The railroad giant's board voted unanimously Wednesday to terminate Shaw and Nag from their roles and to appoint CFO Mark George as the new CEO effective immediately.
"This change in leadership comes in connection with preliminary findings from an ongoing investigation that determined Shaw violated company policies by engaging in a consensual relationship with the company's chief legal officer," Norfolk Southern said in a statement.
"Shaw's departure is unrelated to the company's performance, financial reporting, and results of operations."
Norfolk Southern said that Jason Zampi will replace George as chief financial officer in an acting role.
"I look forward to my continued partnership with [Chief Operating Officer John Orr] and the entire Thoroughbred team as we further our progress on optimizing operations and serving our customers while creating a safe and satisfying workplace and delivering enhanced value for our employees, customers, shareholders and communities," George said in a statement.

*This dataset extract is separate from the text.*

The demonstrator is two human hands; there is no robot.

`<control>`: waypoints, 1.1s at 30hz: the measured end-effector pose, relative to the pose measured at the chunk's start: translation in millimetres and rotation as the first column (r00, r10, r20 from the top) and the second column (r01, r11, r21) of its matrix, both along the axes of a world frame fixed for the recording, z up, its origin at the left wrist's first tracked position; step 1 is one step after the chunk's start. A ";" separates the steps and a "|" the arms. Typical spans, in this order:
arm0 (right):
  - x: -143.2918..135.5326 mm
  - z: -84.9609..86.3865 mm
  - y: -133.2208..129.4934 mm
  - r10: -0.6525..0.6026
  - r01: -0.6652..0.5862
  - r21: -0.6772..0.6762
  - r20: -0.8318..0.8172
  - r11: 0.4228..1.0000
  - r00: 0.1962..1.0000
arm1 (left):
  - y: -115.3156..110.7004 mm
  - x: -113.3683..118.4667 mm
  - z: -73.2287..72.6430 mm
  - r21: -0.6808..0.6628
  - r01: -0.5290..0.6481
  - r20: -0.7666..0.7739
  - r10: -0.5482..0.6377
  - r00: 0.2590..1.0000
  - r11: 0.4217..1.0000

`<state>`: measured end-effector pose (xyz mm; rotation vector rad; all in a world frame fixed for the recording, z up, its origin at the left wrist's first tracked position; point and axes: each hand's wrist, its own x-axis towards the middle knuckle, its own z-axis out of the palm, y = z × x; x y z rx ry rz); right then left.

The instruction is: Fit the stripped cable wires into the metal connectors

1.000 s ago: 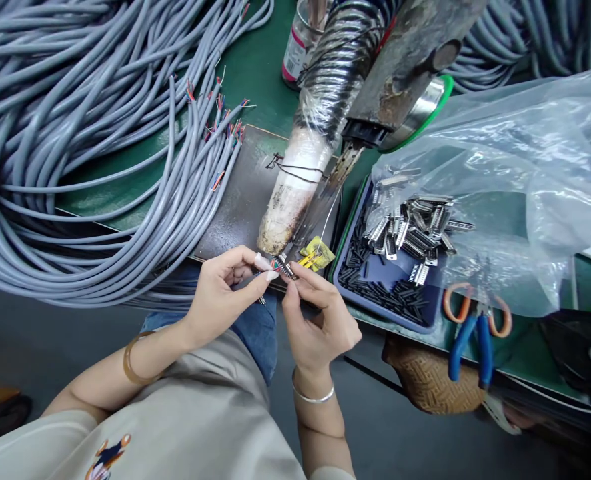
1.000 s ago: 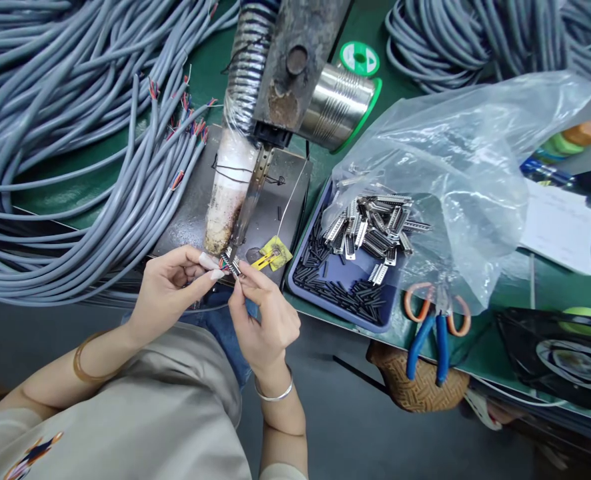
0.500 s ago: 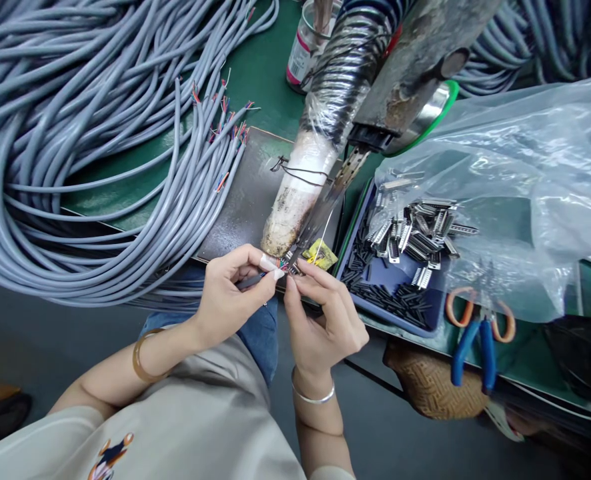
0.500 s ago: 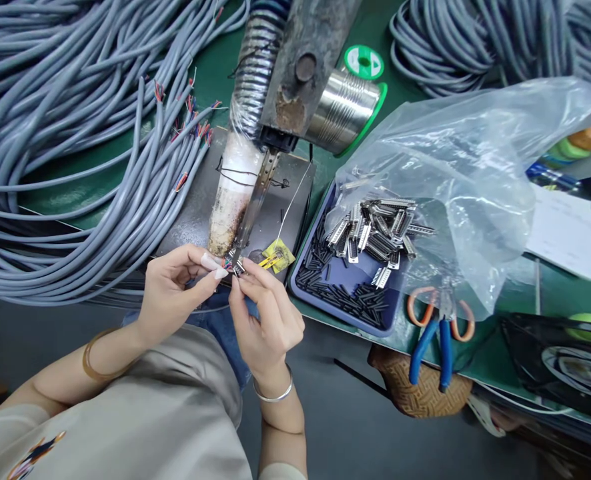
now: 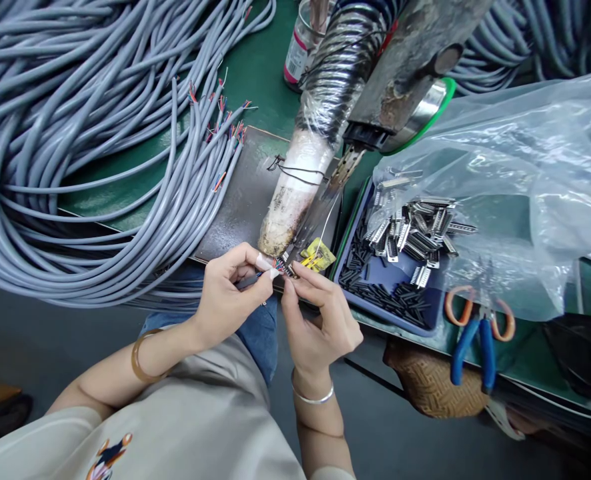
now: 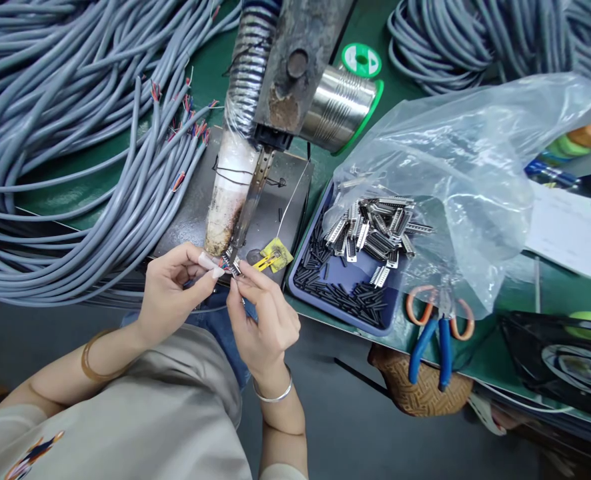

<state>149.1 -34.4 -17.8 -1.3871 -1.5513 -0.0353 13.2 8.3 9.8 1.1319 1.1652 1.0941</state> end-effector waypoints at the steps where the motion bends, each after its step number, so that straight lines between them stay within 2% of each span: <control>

Nag had also served as executive vice president of corporate affairs and corporate secretary. Norfolk Southern said Jason Morris will currently replace Nag as corporate secretary.
George had served as the company's chief financial officer for nearly five years and held senior posts at Otis Elevator and United Technologies before that. He was a key player in Norfolk Southern fighting off activist investor Ancora.
Norfolk Southern announced on Sunday that it had opened an investigation into Shaw for "allegations of potential conduct" that was "inconsistent with the company's Code of Ethics and company policy."